– The Neos Therapeutics Board of Directors recommend stockholders vote “FOR” the transaction in advance of the virtual special meeting scheduled for March 18, 2021 at 10:00 a.m. Eastern Time –
– Stockholders are encouraged to vote, no matter how many or how few shares they own –
– Vote TODAY by telephone, online at www.proxyvote.com, or by mailing proxy card –
– MacKenzie Partners, the Company’s proxy solicitor, is available to answer any questions and help stockholders vote their shares –
DALLAS and FORT WORTH, Texas, March 10, 2021 (GLOBE NEWSWIRE) -- Neos Therapeutics, Inc. (Nasdaq: NEOS), a commercial-stage pharmaceutical company developing and manufacturing central nervous system-focused products, today announced that leading independent proxy advisory firm Institutional Shareholder Services Inc. (“ISS”) has recommended Neos Therapeutics stockholders vote “FOR” the pending merger with Aytu BioScience, Inc.
In recommending Neos stockholders vote “FOR” the merger, ISS concluded in its March 8, 2021 report:
“The [Neos] board conducted a thorough sales process, the strategic rationale for the merger is sound, and market reaction to the merger has been strong. Given the liquidity constraints and significant doubt raised to the company's ability to continue as a going concern, there appears to be significant risks involved in remaining a standalone entity. Support for the merger is therefore warranted.”
The Neos Board of Directors recommend that stockholders vote “FOR” the proposal to approve the pending merger with Aytu BioScience in advance of the Special Meeting, which will be held on March 18, 2021 at 10:00 a.m. Eastern Time. Due to the pandemic, the Special Meeting will be held exclusively online via a live audio webcast at www.virtualshareholdermeeting.com/NEOS2021SM. There is no physical location for the special meeting.
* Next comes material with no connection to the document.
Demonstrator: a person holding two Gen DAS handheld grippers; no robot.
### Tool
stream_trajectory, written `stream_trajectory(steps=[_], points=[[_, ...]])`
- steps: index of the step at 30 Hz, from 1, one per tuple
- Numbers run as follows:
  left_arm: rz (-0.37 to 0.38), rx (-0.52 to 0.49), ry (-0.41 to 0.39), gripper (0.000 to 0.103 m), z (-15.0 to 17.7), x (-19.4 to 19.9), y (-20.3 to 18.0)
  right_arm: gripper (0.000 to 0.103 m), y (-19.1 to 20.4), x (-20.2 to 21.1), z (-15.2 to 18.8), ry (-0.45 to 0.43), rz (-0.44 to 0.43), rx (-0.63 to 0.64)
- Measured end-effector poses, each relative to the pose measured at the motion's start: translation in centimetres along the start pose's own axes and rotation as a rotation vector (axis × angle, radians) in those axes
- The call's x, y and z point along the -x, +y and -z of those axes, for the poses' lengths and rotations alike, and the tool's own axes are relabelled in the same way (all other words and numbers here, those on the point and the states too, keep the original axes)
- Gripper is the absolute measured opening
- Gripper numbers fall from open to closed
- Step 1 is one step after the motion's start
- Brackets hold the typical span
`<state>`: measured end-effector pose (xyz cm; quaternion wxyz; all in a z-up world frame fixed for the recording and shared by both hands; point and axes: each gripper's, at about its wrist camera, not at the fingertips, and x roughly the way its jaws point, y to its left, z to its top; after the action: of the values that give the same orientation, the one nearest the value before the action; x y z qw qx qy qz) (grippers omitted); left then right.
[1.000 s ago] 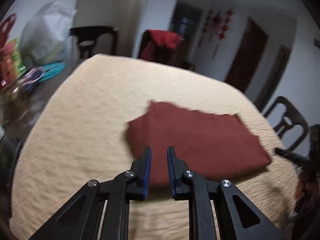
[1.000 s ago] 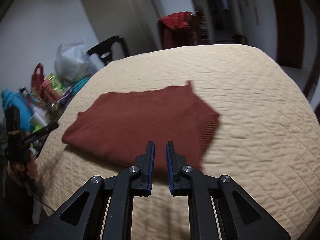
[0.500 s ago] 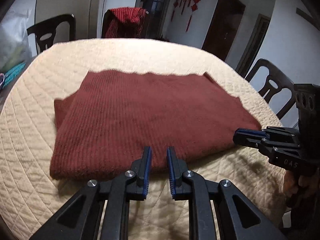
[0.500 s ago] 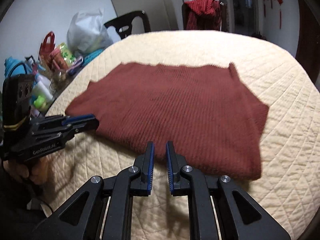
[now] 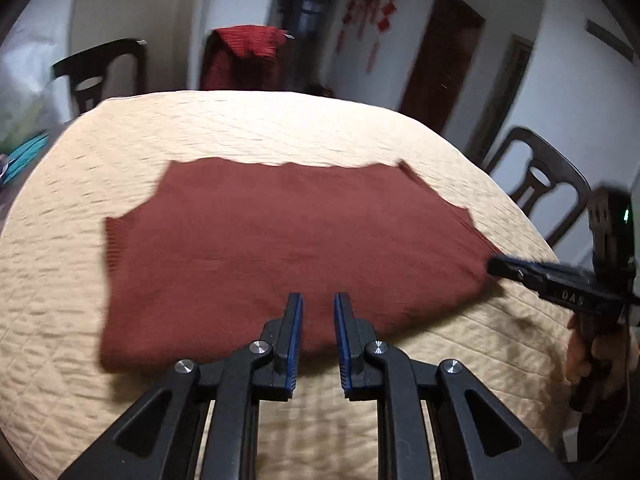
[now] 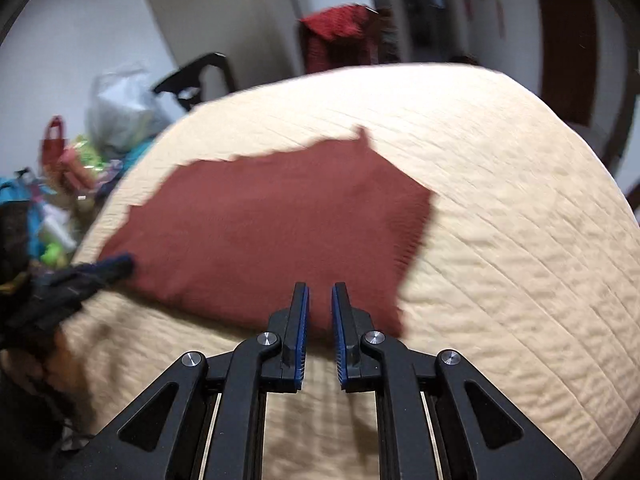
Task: Fold small clothes
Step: 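Open both grippers and lay the lifted hem down onto the collar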
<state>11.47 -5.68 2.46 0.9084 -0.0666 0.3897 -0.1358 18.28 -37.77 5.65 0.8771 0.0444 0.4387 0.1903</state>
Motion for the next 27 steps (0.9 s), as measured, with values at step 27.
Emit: stream_trajectory(steps=[27], points=[[-0.136, 0.199, -0.016, 0.018, 2.6, 2.4, 6.6, 0.011, -2.1, 0.8, 0.3, -0.018, -0.014, -0.083]])
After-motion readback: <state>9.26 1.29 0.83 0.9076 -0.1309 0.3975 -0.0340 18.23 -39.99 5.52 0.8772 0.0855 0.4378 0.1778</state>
The approval of the merger requires the affirmative vote of holders of a majority of all of the outstanding shares of Neos common stock as of the record date, February 5, 2021. Stockholders are encouraged to vote their shares, no matter how many or how few they own.
Whether or not a stockholder intends to attend the virtual special meeting, the Neos Board asks that they vote TODAY by telephone, by Internet at www.proxyvote.com using 16-digit control number on the proxy card, or by completing, signing, dating and returning the proxy card enclosed in the proxy.
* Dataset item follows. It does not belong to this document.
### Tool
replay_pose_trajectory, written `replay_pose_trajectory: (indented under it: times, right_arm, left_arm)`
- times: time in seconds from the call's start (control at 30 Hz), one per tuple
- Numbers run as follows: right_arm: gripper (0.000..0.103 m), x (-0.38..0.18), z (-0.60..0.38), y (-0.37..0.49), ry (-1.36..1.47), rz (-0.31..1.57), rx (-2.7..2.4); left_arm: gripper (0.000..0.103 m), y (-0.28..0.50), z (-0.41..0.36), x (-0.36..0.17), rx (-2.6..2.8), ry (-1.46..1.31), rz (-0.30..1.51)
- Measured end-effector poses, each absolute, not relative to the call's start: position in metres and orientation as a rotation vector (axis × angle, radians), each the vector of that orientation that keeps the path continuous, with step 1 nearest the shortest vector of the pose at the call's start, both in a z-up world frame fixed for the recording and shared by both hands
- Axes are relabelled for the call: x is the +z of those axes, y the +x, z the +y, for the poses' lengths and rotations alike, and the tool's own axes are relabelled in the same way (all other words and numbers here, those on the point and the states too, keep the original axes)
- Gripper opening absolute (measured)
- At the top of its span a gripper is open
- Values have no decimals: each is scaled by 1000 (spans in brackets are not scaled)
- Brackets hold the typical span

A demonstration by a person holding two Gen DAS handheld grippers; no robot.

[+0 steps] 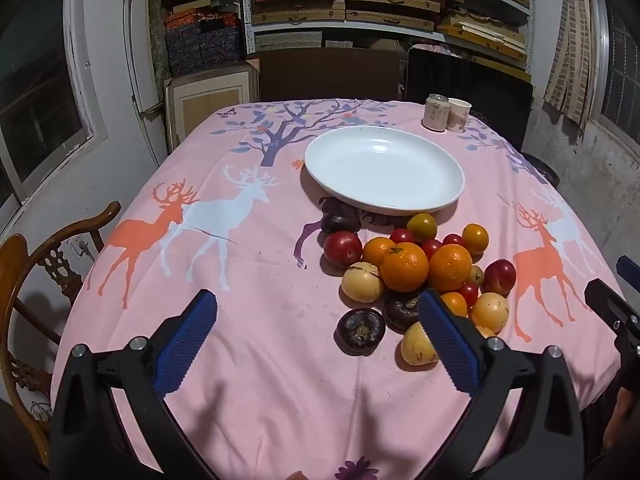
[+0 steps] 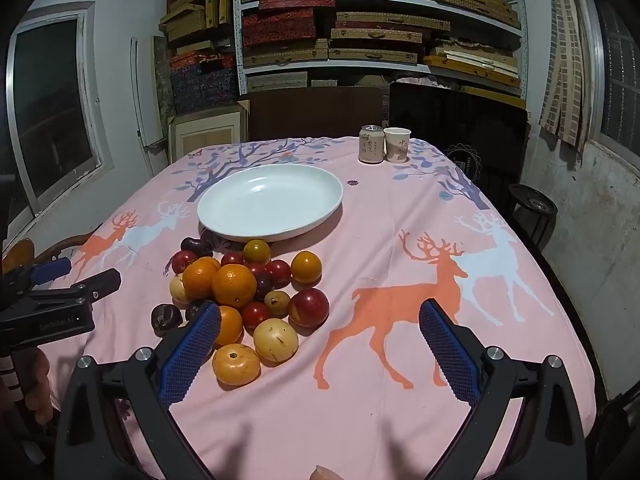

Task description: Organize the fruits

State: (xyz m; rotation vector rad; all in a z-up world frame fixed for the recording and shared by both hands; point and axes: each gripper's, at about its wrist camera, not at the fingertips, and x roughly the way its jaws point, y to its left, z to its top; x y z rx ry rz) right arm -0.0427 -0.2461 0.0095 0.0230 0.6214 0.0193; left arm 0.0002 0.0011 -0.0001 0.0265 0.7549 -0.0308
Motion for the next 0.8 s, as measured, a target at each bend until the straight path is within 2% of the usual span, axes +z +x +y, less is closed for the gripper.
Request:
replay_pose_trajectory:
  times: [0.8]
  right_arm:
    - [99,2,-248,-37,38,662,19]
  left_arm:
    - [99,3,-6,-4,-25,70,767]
Any stockholder with questions about the special meeting or in need of assistance in voting their shares should contact the Company’s proxy solicitor:
MacKenzie Partners
1407 Broadway, 27th Floor
New York, New York 10018
Email: proxy@mackenziepartners.com
Call Collect: (212) 929-5500
Toll-Free: (800) 322-2885
About Neos Therapeutics
Neos Therapeutics, Inc. is a commercial-stage pharmaceutical company developing and manufacturing central nervous system (CNS)-focused products. Neos markets Adzenys XR-ODT® (amphetamine) extended-release orally disintegrating tablets (see Full Prescribing Information, including Boxed WARNING), Cotempla XR-ODT® (methylphenidate) extended-release orally disintegrating tablets (see Full Prescribing Information, including Boxed WARNING), and Adzenys-ER® (amphetamine) extended-release oral suspension (see Full Prescribing Information, including Boxed WARNING), all for the treatment of ADHD. Neos also has a development candidate, NT0502, for the treatment of sialorrhea in patients with neurological conditions. Additional information about Neos is available at www.neostx.com.
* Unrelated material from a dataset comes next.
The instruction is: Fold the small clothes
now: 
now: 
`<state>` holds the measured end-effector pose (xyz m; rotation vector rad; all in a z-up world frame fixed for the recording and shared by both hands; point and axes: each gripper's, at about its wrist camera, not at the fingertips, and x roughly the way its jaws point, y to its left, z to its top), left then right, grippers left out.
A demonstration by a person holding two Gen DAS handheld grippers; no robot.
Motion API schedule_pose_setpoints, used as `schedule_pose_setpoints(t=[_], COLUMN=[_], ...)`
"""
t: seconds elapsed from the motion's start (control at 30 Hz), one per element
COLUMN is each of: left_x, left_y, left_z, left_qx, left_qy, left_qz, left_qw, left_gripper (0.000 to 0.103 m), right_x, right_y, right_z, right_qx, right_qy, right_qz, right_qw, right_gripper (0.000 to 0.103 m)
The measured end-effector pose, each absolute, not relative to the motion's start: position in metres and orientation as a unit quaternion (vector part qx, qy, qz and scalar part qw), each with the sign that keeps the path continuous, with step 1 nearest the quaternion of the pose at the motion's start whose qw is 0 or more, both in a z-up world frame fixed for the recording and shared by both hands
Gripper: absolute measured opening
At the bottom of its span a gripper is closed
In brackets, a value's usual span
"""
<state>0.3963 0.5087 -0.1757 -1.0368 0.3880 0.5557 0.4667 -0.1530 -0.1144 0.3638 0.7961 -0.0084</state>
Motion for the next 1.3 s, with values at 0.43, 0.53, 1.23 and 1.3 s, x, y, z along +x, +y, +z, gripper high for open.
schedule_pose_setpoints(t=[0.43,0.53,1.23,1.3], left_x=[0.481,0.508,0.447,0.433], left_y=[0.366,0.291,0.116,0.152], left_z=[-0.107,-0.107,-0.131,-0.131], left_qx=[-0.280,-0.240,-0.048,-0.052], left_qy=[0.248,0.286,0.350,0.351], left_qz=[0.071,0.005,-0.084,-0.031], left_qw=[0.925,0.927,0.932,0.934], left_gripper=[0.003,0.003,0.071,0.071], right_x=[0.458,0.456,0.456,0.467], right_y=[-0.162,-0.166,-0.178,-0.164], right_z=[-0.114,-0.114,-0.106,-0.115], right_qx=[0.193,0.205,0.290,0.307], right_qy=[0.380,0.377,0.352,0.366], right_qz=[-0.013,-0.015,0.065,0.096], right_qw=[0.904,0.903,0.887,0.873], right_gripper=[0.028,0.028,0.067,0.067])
Additional Information about the Proposed Merger Transaction and Where to Find It
This communication discusses the proposed merger transaction pursuant to the terms of the Agreement and Plan of Merger, dated as of December 10, 2020, by and among Neos Therapeutics, Inc. (“Neos”), Aytu BioScience, Inc. (“Aytu”), and Neutron Acquisition Sub, Inc. (the “Merger Agreement”). In connection with the proposed merger transaction, Aytu filed with the United States Securities and Exchange Commission (the “SEC”) a registration statement on Form S-4 (the “registration statement”) that included a joint proxy statement of Aytu and Neos that also constituted a prospectus of Aytu (the “joint proxy statement/prospectus”). The registration statement was declared effective on February 9, 2021 and the joint proxy statement/prospectus was first mailed to stockholders of Neos and Aytu on or about February 12, 2021. Aytu and Neos also plan to file other relevant documents with the SEC regarding the proposed merger transaction.
INVESTORS ARE URGED TO READ THE JOINT PROXY STATEMENT/PROSPECTUS AND OTHER RELEVANT DOCUMENTS FILED WITH THE SEC IF AND WHEN THEY BECOME AVAILABLE BECAUSE THEY WILL CONTAIN IMPORTANT INFORMATION ABOUT THE PROPOSED MERGER TRANSACTION.
You may obtain a free copy of the registration statement and the joint proxy statement/prospectus and other relevant documents (if and when they become available) filed by Aytu or Neos with the SEC at the SEC’s website at www.sec.gov. Copies of the documents filed by Aytu with the SEC will be available free of charge on Aytu’s website at www.aytubio.com or by contacting Aytu’s Investor Relations at james@haydenir.com. Copies of the documents filed by Neos with the SEC will be available free of charge on Neos’ website at www. investors.neostx.com or by contacting Neos’ Investor Relations at (972) 408-1300.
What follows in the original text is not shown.